# Your goal:
Within the records below, find the line with "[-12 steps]" and the line with "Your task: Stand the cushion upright", then reproduce exactly those two lines and all lines between them, without any picture.

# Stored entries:

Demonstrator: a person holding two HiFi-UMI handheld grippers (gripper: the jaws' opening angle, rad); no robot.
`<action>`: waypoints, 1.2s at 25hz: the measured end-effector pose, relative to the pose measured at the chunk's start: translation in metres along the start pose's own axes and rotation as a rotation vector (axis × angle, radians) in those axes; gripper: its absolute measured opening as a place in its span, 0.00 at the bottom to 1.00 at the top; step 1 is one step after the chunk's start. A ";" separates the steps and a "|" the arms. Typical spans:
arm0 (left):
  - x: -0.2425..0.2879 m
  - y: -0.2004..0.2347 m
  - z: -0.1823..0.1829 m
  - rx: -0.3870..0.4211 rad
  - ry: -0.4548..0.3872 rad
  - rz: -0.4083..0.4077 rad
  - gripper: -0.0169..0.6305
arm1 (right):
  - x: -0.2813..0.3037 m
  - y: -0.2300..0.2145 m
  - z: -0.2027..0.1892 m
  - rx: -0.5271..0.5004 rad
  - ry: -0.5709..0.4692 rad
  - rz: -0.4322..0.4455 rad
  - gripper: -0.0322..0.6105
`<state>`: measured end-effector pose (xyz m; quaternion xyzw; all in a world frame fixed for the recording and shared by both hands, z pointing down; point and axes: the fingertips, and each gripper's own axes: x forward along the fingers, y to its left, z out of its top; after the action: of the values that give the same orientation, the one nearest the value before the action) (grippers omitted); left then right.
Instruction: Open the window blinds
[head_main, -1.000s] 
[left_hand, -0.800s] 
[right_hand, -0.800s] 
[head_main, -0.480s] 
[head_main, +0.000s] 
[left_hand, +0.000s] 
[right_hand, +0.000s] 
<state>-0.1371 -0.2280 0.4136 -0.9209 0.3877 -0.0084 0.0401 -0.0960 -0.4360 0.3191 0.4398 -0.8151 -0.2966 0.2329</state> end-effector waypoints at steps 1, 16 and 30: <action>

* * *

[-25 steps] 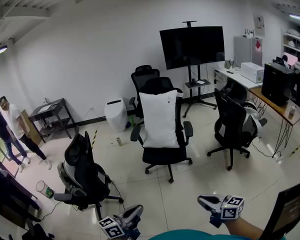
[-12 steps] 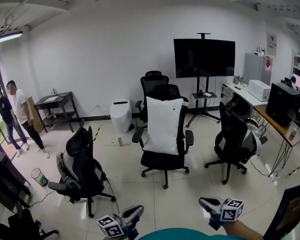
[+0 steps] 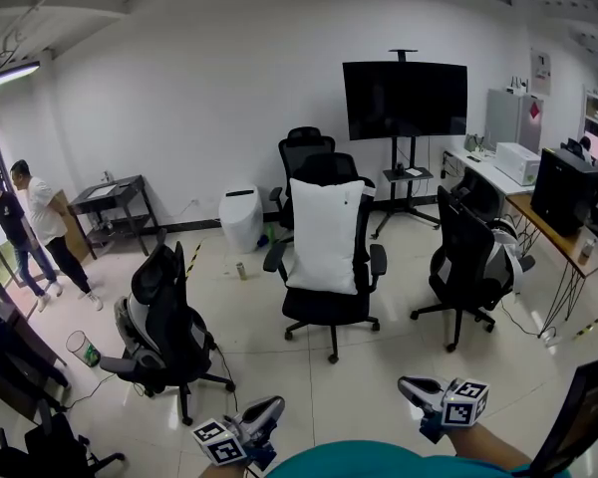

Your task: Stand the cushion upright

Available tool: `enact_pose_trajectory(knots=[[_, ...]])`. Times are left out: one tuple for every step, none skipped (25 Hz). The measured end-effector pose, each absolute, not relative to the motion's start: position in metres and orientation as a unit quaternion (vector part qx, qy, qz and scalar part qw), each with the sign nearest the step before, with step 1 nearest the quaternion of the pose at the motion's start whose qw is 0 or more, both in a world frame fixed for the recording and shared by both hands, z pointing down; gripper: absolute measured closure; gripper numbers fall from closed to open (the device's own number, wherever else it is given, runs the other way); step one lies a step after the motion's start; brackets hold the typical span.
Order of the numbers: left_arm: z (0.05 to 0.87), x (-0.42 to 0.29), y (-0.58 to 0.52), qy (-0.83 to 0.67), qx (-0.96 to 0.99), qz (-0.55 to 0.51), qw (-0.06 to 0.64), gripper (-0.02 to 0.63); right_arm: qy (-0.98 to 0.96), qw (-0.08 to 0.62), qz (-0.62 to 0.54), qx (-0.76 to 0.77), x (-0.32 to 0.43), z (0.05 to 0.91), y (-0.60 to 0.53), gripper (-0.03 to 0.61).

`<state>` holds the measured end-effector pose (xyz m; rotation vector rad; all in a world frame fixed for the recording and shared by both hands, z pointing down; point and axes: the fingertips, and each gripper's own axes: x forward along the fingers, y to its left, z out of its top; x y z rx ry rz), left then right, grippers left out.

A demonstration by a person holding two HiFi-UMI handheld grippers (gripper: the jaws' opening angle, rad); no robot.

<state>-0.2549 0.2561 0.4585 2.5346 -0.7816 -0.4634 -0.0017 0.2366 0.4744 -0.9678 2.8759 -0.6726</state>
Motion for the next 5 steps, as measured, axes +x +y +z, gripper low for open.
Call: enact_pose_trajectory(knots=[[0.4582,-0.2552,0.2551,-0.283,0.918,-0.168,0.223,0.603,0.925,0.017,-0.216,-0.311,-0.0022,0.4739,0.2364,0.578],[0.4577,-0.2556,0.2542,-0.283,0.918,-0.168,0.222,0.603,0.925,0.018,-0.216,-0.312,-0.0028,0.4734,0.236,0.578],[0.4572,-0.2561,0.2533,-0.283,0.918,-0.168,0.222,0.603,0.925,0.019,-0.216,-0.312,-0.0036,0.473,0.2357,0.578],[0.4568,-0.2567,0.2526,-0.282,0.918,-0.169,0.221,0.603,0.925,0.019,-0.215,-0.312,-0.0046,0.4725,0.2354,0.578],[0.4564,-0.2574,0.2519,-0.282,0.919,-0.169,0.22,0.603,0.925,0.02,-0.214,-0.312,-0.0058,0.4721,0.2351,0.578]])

# Task answer:
[-12 steps] 
[+0 steps] 

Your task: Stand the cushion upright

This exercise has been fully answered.